[TASK DIRECTIONS] Copy, exactly as written, the lines that begin at the one containing "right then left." and end at the one containing "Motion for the". Skip any pictures in the data below.

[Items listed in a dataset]
++++++++

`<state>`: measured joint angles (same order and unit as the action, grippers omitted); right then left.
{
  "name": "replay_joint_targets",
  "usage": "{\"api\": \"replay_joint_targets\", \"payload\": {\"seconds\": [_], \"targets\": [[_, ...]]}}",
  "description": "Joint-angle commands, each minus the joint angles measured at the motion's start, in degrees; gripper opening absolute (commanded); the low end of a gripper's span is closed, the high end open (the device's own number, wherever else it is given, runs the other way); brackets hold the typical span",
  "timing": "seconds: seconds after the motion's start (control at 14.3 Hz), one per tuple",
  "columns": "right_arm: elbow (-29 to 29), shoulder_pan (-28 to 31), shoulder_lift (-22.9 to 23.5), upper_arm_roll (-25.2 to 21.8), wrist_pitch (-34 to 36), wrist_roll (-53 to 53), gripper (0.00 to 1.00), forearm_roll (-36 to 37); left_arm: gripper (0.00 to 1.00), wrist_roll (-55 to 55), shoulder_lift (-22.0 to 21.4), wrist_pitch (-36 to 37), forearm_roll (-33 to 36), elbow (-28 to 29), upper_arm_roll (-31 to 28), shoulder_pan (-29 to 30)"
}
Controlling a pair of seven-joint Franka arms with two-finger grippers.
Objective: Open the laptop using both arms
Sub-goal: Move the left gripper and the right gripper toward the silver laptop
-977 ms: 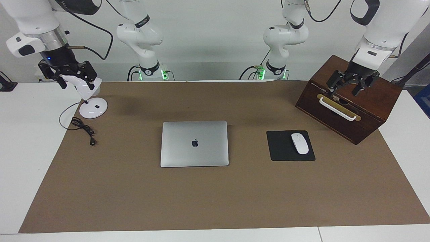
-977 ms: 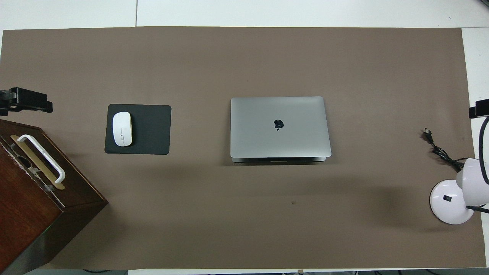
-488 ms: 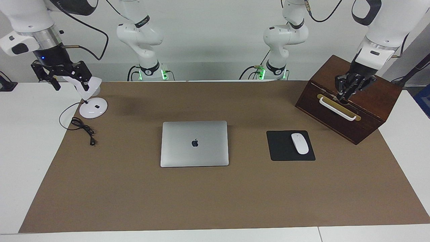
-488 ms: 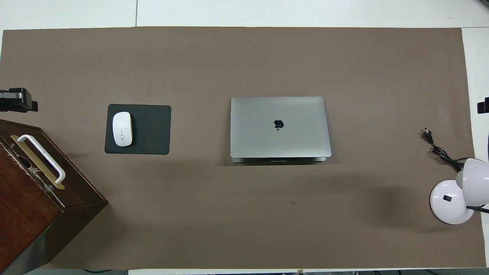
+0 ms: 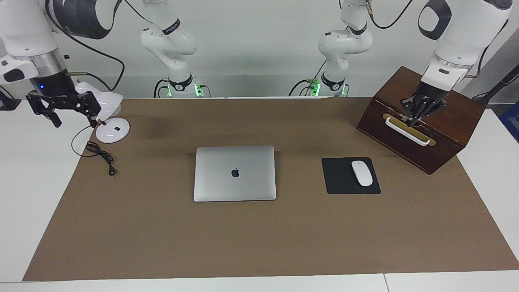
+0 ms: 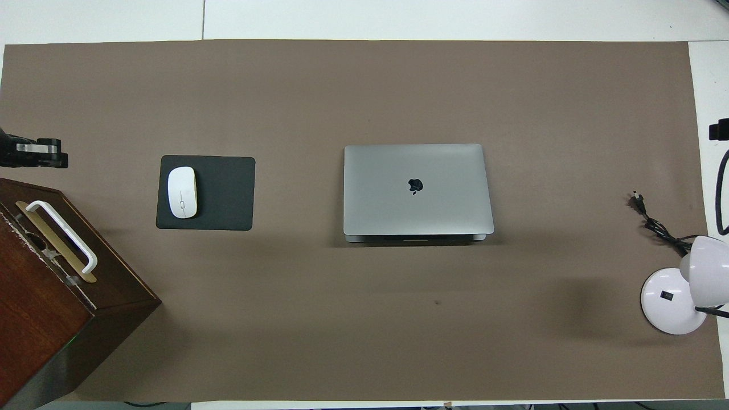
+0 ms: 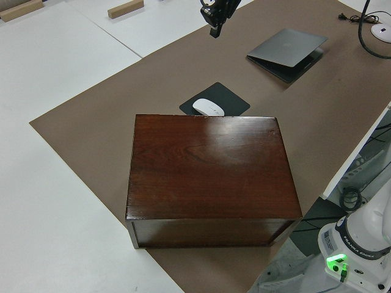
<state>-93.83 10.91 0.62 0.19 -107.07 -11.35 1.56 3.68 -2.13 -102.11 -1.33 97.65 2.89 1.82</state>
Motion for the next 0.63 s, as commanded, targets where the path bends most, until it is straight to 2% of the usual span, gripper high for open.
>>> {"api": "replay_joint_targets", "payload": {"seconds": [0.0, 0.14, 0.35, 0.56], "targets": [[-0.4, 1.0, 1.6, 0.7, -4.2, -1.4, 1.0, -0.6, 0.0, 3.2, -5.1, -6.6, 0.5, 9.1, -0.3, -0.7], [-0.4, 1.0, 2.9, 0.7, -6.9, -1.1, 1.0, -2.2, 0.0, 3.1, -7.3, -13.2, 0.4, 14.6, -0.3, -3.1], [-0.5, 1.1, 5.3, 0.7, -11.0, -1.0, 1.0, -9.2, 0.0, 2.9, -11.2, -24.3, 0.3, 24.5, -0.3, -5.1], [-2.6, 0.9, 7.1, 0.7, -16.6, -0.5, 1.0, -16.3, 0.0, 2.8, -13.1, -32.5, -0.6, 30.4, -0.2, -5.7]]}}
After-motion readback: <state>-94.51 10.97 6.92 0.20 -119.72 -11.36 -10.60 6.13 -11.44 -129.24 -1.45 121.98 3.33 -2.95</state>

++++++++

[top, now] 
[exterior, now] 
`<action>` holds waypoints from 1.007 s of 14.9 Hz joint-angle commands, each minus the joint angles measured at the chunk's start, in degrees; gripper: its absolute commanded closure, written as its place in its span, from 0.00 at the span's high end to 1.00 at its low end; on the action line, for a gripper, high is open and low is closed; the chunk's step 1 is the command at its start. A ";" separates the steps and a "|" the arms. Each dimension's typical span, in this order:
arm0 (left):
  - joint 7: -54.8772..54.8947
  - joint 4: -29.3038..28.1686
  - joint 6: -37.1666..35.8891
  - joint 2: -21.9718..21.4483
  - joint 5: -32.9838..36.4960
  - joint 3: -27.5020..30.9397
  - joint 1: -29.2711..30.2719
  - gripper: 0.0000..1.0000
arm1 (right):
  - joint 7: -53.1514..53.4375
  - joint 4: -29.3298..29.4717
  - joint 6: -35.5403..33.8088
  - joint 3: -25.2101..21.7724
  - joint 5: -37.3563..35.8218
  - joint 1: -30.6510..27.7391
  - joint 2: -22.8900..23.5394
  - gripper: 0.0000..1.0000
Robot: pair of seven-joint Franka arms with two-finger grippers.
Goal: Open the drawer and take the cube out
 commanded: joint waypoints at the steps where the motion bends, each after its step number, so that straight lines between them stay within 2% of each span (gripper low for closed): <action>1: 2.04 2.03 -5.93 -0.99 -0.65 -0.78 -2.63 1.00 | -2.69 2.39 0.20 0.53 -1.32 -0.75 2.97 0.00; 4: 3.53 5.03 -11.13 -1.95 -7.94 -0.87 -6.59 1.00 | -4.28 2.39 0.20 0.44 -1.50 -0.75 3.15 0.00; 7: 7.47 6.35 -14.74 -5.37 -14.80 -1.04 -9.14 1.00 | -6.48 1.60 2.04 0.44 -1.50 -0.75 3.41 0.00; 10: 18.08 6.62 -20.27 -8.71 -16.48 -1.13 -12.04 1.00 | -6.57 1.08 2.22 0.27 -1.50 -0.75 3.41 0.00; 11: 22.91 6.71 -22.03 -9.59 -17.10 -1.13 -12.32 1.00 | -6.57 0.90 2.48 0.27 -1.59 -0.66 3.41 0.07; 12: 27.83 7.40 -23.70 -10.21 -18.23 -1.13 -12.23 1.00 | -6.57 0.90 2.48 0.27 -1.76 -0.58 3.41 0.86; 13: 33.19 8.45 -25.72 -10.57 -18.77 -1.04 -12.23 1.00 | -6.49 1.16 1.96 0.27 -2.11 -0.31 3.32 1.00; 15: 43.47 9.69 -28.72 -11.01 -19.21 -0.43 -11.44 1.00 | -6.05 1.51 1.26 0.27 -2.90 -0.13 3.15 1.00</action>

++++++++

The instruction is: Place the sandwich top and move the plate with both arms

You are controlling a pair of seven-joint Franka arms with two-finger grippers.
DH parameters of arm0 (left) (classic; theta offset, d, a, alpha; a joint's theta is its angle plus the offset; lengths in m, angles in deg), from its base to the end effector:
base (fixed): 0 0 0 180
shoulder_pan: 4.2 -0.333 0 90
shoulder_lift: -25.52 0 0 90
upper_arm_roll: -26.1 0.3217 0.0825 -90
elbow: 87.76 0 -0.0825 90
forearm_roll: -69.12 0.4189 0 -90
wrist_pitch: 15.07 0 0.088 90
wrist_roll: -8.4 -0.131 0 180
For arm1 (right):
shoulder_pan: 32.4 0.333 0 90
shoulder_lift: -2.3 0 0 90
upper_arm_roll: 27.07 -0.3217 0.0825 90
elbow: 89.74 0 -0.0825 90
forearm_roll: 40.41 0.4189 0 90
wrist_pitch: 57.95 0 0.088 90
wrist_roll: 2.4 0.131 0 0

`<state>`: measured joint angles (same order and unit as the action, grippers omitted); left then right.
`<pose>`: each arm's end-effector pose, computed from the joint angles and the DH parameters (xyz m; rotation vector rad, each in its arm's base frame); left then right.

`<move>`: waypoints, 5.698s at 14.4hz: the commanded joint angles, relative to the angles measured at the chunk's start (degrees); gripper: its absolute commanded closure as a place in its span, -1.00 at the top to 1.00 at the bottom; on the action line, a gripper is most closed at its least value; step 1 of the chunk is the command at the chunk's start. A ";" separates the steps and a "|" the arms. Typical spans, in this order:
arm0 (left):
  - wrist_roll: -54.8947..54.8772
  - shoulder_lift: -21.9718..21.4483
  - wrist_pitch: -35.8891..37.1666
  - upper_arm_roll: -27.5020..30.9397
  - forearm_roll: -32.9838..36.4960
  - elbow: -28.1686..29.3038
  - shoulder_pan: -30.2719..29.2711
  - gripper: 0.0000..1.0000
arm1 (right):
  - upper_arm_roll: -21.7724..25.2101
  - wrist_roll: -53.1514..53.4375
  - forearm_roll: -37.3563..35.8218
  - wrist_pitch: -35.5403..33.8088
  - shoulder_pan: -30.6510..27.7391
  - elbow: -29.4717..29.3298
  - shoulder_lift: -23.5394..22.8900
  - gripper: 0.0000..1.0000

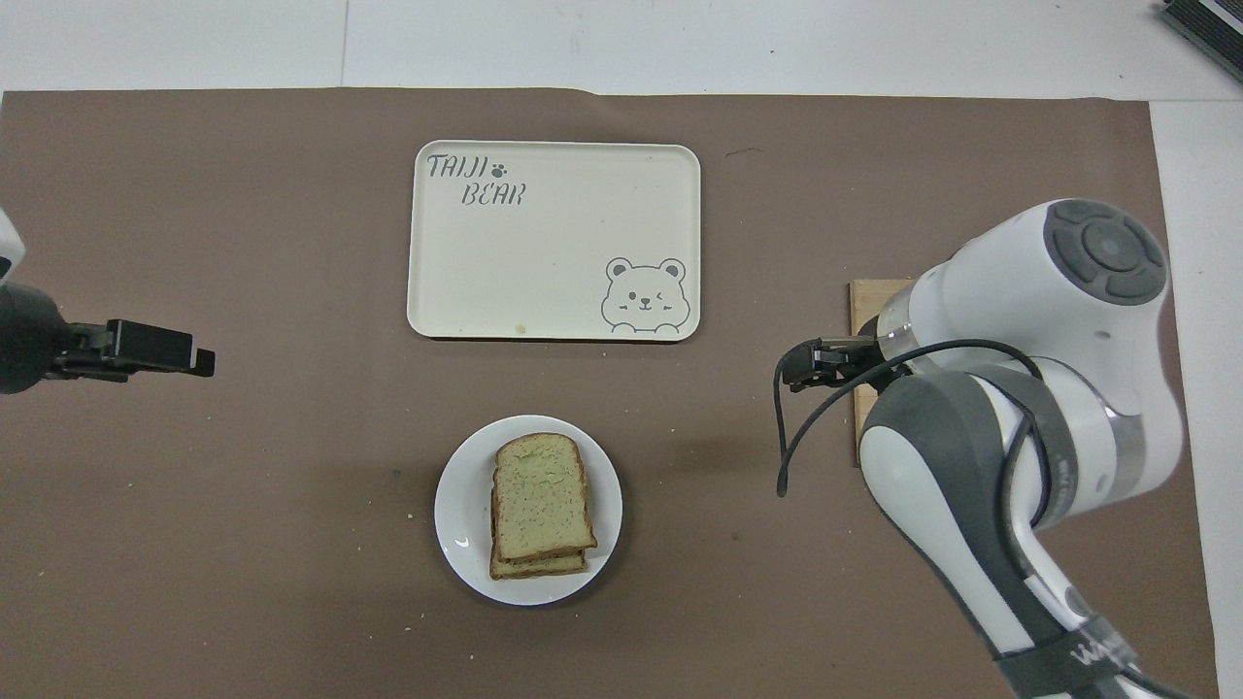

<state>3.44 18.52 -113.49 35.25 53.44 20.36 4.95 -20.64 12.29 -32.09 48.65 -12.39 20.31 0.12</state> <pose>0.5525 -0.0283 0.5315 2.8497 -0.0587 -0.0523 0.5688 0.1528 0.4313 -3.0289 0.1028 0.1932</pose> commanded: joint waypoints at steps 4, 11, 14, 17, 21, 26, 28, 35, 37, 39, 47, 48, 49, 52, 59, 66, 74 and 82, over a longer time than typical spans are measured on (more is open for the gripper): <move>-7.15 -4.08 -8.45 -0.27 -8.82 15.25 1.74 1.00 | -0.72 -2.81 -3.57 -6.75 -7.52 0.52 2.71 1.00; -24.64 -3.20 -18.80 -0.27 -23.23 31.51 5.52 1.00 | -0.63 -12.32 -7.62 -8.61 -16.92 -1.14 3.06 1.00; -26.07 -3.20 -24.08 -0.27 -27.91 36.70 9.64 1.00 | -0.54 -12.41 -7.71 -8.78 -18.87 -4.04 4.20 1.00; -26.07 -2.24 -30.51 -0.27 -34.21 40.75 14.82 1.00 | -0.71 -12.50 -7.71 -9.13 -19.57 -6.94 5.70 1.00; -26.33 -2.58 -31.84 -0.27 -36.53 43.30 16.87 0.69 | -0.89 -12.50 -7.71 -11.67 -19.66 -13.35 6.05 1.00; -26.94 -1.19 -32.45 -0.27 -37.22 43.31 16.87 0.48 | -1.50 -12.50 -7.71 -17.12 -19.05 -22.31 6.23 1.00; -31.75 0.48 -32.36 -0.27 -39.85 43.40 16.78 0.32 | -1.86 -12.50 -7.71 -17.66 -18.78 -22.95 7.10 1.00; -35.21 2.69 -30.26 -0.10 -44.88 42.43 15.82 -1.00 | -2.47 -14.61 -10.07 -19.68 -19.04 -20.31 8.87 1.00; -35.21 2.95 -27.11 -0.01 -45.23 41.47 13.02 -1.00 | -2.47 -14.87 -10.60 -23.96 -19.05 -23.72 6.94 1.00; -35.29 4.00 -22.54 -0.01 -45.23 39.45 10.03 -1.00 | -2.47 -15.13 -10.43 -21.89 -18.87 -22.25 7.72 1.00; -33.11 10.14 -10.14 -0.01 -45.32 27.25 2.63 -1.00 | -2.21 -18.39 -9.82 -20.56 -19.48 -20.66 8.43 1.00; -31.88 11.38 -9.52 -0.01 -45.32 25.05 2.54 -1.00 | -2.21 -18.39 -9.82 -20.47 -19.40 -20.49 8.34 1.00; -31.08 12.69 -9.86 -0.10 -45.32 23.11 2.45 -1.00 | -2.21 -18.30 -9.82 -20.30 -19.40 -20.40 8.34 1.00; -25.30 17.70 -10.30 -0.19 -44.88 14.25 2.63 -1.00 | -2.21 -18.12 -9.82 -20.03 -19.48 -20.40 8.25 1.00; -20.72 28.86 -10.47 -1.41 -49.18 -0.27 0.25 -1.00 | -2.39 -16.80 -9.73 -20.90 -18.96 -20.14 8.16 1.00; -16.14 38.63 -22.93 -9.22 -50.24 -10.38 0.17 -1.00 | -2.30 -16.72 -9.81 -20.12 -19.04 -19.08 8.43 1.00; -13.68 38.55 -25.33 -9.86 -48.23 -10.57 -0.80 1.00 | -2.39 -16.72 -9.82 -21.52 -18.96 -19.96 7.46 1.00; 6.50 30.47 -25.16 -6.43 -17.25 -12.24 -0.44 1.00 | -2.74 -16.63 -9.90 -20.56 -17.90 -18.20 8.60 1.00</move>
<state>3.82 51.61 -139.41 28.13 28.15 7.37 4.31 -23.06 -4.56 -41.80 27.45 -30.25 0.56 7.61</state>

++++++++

[SOLVED EXERCISE]
`<state>`: measured joint angles (same order and unit as the action, grippers omitted); right then left.
{
  "name": "replay_joint_targets",
  "usage": "{\"api\": \"replay_joint_targets\", \"payload\": {\"seconds\": [_], \"targets\": [[_, ...]]}}",
  "description": "Joint-angle commands, each minus the joint angles measured at the motion's start, in degrees; gripper opening absolute (commanded); the low end of a gripper's span is closed, the high end open (the device's own number, wherever else it is given, runs the other way); brackets hold the typical span",
  "timing": "seconds: seconds after the motion's start (control at 14.3 Hz), one per tuple",
  "columns": "right_arm: elbow (-29 to 29), shoulder_pan (-28 to 31), shoulder_lift (-22.9 to 23.5), upper_arm_roll (-25.2 to 21.8), wrist_pitch (-34 to 36), wrist_roll (-53 to 53), gripper (0.00 to 1.00), forearm_roll (-36 to 37); left_arm: gripper (0.00 to 1.00), wrist_roll (-55 to 55), shoulder_lift (-22.0 to 21.4), wrist_pitch (-36 to 37), forearm_roll (-33 to 36), elbow (-28 to 29), upper_arm_roll (-31 to 28), shoulder_pan (-29 to 30)"
}
Controlling a pair of seven-joint Franka arms with two-finger grippers.
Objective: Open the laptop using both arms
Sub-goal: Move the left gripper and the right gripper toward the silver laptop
-977 ms: 
-977 ms: 
-488 ms: 
-488 ms: 
+0 ms: 
+0 ms: 
+0 ms: 
<state>-93.83 10.91 0.62 0.19 -107.07 -11.35 1.56 3.68 -2.13 -102.11 -1.33 97.65 2.89 1.82</state>
Motion for the next 0.63 s, as commanded, targets where the path bends most, until it is straight to 2% of the usual span, gripper high for open.

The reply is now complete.